Description of the task =>
Each line of the material must reappear unchanged in the answer.

Input data =>

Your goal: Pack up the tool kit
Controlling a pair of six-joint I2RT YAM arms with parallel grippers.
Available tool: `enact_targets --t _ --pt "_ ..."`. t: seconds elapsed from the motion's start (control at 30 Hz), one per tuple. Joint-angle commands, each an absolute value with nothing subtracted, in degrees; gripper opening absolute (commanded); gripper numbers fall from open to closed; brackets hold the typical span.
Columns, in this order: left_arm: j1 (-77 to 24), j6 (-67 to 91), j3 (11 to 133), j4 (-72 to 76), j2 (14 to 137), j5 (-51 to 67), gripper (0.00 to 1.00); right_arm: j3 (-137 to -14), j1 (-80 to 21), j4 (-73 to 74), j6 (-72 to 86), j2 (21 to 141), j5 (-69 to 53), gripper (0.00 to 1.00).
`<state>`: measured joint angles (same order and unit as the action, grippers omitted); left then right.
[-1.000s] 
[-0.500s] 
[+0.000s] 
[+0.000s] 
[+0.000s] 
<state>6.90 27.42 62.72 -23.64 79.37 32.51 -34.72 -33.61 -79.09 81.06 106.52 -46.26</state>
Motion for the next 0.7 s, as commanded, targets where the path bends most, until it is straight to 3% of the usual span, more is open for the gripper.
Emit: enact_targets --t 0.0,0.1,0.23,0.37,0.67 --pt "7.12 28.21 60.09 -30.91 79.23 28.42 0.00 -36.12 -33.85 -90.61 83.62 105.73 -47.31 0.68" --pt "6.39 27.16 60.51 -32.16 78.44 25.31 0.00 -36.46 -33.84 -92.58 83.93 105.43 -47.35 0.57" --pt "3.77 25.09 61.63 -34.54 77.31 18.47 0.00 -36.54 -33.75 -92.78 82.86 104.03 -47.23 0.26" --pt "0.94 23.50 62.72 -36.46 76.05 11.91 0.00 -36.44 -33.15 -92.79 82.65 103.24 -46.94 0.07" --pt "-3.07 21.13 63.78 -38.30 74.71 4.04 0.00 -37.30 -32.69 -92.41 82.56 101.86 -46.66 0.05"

Exercise answer =>
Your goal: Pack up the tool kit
Controlling a pair of six-joint I2RT YAM arms with parallel grippers.
Available tool: `enact_targets --t _ --pt "_ ..."`. t: seconds elapsed from the motion's start (control at 30 Hz), one per tuple. Joint-angle commands, each an absolute value with nothing subtracted, in degrees; gripper opening absolute (commanded); gripper numbers fall from open to closed; brackets hold the typical span.
Columns, in this order: left_arm: j1 (-77 to 24), j6 (-67 to 91), j3 (11 to 133), j4 (-72 to 76), j2 (14 to 137), j5 (-51 to 67), gripper (0.00 to 1.00); right_arm: j3 (-137 to -14), j1 (-80 to 21), j4 (-73 to 74), j6 (-72 to 86), j2 (21 to 141), j5 (-69 to 53), gripper (0.00 to 1.00).
`<state>`: measured joint angles (same order and unit as the action, grippers omitted); left then right.
[-1.000s] 
[-0.500s] 
[+0.000s] 
[+0.000s] 
[+0.000s] 
<state>6.90 27.42 62.72 -23.64 79.37 32.51 -34.72 -33.61 -79.09 81.06 106.52 -46.26</state>
Motion for the next 0.7 s, as commanded, targets where the path bends most, until it is straight to 3% of the usual span, more is open for the gripper.
Emit: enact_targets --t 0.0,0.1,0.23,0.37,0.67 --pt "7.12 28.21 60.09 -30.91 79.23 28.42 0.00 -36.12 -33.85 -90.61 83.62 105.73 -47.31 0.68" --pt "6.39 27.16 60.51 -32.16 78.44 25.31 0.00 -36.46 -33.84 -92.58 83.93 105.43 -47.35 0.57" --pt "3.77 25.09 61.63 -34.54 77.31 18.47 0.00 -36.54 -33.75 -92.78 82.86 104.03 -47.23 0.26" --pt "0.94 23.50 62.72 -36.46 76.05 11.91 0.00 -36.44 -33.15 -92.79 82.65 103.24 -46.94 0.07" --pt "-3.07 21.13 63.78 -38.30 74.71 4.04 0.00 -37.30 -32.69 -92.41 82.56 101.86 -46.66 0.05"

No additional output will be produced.